== Task statement ==
When you reach the line holding "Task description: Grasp" in the material below, return that line and each one after it, word for word, with the pictures dropped.

== Recorded data ==

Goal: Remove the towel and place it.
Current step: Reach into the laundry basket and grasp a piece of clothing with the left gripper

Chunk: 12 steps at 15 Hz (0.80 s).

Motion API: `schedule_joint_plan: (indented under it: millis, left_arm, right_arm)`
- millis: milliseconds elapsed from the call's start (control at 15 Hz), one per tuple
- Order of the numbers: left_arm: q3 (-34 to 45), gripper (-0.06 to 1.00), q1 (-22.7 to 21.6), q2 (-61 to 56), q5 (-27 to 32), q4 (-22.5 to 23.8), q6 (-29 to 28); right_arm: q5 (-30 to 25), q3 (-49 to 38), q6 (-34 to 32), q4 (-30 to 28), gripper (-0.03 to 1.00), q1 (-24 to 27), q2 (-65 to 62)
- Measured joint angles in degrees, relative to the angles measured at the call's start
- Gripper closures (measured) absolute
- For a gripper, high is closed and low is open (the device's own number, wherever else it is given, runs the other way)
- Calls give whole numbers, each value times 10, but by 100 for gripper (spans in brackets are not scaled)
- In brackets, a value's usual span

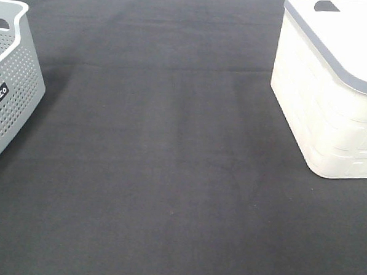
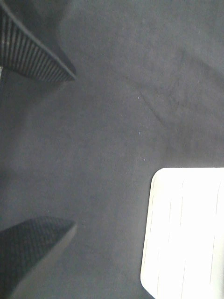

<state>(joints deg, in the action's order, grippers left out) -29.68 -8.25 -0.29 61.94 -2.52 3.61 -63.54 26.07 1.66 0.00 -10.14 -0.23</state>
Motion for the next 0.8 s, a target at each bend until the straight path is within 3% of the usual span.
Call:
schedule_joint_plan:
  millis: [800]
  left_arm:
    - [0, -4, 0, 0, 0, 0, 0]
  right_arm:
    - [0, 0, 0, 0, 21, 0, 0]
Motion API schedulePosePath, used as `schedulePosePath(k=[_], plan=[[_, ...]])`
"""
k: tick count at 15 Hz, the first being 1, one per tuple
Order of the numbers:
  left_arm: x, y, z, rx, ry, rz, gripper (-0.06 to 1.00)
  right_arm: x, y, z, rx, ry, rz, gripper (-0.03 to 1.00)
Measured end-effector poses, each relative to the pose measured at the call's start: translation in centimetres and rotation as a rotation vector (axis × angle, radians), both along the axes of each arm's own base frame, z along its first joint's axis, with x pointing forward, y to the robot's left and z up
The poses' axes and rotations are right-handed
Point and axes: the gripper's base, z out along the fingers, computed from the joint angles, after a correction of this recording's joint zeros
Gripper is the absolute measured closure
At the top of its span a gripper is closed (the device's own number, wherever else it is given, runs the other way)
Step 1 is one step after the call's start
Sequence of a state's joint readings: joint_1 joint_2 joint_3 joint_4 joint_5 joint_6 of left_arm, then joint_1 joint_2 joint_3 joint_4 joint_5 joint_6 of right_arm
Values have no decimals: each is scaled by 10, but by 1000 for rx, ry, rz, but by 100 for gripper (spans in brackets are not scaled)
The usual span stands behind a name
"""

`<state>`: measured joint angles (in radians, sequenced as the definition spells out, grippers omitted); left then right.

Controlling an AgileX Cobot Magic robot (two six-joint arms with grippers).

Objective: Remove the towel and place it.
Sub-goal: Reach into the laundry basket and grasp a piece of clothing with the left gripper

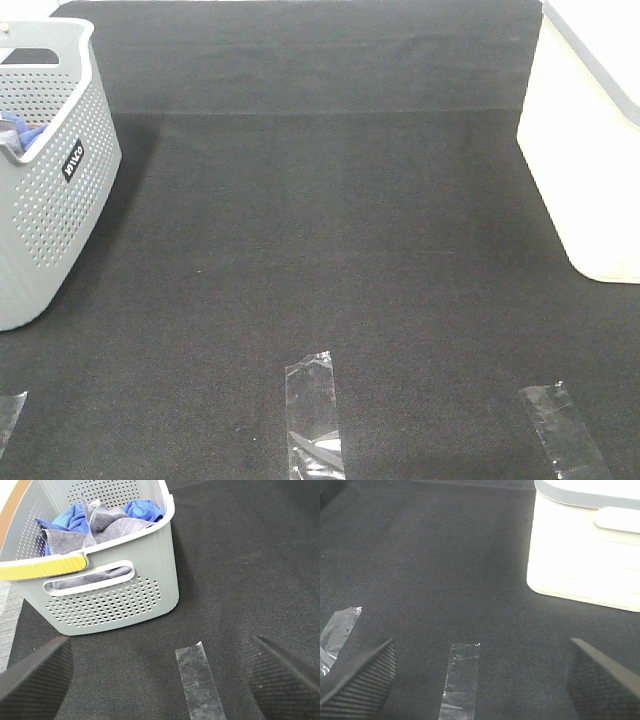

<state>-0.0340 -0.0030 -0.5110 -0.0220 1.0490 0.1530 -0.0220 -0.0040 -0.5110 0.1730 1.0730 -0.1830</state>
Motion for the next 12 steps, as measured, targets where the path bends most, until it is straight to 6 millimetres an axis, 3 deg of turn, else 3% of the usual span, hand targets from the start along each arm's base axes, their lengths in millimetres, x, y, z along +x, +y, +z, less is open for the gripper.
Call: schedulePosePath(k=[12], plan=[[0,0,0,0,0,0,6,0,0,0,0,0,0,12]])
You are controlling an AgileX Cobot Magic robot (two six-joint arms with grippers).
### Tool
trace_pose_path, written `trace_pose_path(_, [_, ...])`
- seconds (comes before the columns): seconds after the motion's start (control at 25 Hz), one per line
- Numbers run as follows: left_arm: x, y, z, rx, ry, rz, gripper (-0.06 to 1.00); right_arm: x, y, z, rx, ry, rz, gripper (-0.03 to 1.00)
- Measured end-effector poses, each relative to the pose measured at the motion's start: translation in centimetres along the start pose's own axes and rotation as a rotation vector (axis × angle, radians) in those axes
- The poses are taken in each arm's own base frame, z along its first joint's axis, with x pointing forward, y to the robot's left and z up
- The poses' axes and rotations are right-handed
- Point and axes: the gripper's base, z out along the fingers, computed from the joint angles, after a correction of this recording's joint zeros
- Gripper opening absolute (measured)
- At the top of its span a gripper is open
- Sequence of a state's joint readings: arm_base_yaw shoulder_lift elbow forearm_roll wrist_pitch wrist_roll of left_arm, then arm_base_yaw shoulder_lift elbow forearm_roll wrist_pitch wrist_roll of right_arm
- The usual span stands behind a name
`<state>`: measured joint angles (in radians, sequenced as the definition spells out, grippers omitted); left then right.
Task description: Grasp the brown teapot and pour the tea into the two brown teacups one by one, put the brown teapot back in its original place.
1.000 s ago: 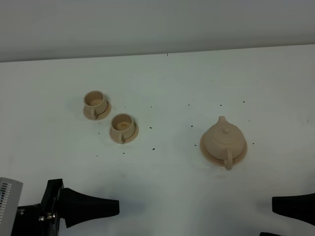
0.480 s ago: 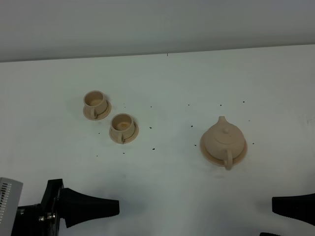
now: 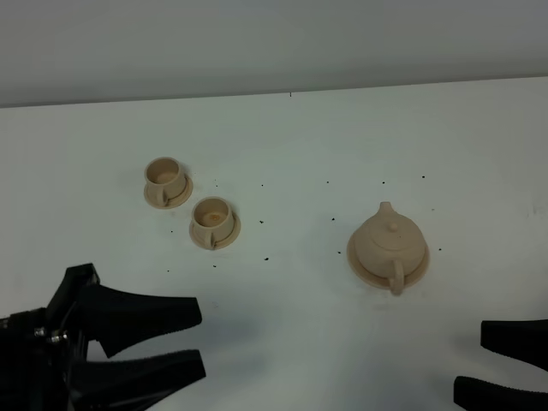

== Answer box ==
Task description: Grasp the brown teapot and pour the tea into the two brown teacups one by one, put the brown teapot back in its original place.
1.000 s ago: 
0.480 s ago: 
now: 

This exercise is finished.